Der Rückzug oder die Unentschlossenheit bisheriger Führungsmächte wie den USA bei der Weiterführung solcher globalen Güter schafft einen Raum für andere Akteure, diesen Einfluss auszubauen. Die Migration der Governance wichtiger technischer Standards wie dem RISC-V Mikroprozessor nach neutralen Orten wie der Schweiz zeigt deutlich, wie instabil die bisherige Führungsrolle im Westen geworden ist. Chinas strategischer Einsatz von Geduld, Kooperation und einer langen Perspektive hebt das Land deutlich von vielen anderen Ländern ab, die eher kurzfristig auf bestehende Standards reagieren. Während Länder wie Indien ihren IT-Sektor überwiegend auf Dienstleistungen ausrichten, fokussiert China seine Energie auf den Aufbau eigener Produktsysteme, mit dem Ziel, umfassende technische Normen auch außerhalb der Landesgrenzen zu setzen. Gleichzeitig sucht China international den Dialog, etwa durch technische Harmonisierung mit Europa im Rahmen von Initiativen wie SESEC.

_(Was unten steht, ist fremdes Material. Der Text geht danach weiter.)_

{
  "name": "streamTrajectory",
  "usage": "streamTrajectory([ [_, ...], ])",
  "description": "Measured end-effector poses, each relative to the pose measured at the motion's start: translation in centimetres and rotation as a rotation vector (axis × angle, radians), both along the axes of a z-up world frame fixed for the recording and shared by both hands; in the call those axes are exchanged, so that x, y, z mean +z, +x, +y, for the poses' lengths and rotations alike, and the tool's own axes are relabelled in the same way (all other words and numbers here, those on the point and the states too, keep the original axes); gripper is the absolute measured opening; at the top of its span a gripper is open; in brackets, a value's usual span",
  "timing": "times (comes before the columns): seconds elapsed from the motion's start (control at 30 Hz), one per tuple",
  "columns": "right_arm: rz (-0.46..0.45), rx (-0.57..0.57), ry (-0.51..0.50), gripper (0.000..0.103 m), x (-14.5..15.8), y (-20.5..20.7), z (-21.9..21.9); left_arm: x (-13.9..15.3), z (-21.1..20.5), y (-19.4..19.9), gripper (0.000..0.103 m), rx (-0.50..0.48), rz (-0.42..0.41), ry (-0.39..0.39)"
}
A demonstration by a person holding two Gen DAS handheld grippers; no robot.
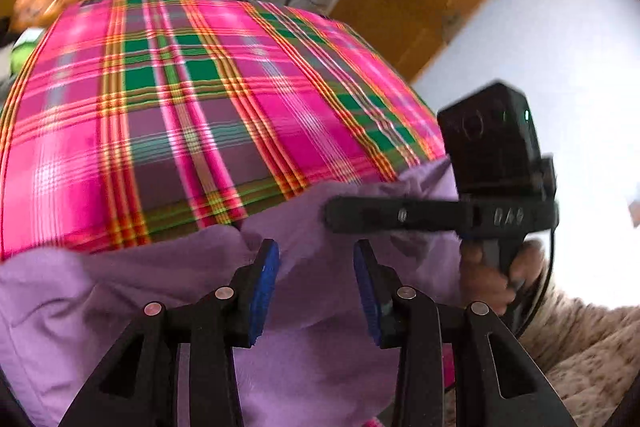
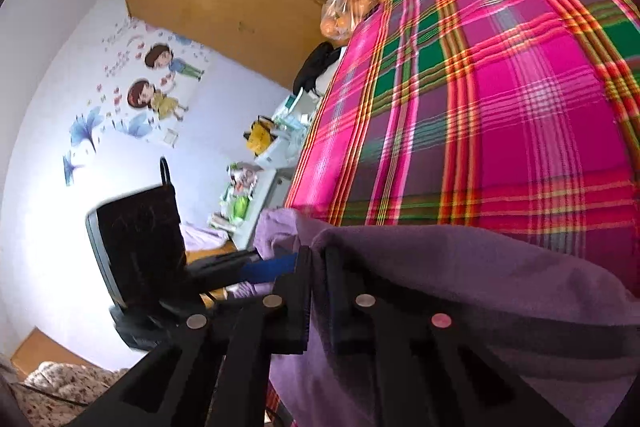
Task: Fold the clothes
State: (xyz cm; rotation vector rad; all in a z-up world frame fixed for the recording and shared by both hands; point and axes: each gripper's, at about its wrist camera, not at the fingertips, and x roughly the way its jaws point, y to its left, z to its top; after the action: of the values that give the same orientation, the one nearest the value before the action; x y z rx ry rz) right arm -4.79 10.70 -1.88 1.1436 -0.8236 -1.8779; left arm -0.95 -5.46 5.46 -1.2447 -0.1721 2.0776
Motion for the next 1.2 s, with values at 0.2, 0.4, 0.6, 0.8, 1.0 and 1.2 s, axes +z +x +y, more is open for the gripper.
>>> streamTrajectory([
  [0.2, -0.023, -0.013, -0.034, 0.008, -0.5, 0.1, 0.6, -0.1, 1.4, -0.3, 0.041, -0.038, 0.047, -0.096],
  [0.4, -0.008, -0.062, -0.075, 0.008, 0.0, 0.6, 2.0, 0.2, 2.2, -0.1, 0.041, -0.097, 0.120, -0.107],
  [0.6, -0.033, -0.130, -0.077, 0.009, -0.5, 1.3, 4.2, 0.2, 2.7, -0.7, 0.042, -0.154, 0.181, -0.143],
  [0.8, -0.072, -0.132, -0.079, 0.009, -1.8, 1.6, 3.9, -0.7, 3.7, -1.4, 0.042, -0.229, 0.159, -0.165],
  [1.0, -0.068, -0.105, -0.073, 0.010, -1.7, 1.3, 3.4, -0.9, 3.7, -1.8, 0.042, -0.225, 0.118, -0.130],
  [1.2, -0.061, -0.016, -0.045, 0.018, -1.3, -0.1, 1.7, -0.8, 3.7, -1.7, 0.042, -0.214, 0.128, -0.132],
])
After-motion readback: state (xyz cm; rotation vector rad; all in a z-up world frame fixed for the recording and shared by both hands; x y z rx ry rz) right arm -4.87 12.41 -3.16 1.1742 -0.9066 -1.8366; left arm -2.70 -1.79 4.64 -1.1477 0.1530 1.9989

Die Konsequenz dieser Entwicklung ist eine bipolare Weltordnung im digitalen Bereich, in der China und die USA die beiden größten Pole darstellen. Dennoch sind die strategischen Grundlagen, die China gelegt hat, robuster und zukunftsorientierter als oftmals angenommen. Statt eines abrupten Aufstiegs handelt es sich bei Chinas Erfolg um eine wohlorganisierte und systematische „Volljährigkeit“ in der Welt der Technologie und Standards. Zukunftsorientiert wird China weiterhin in Forschung, Entwicklung und Internationalisierung investieren, um seine Stellung nicht nur zu festigen, sondern auszubauen. Der Wettbewerb um technologische Hegemonie wird maßgeblich von der Fähigkeit abhängen, offene und inklusive digitale Standards bereitzustellen, die als globale öffentliche Güter fungieren.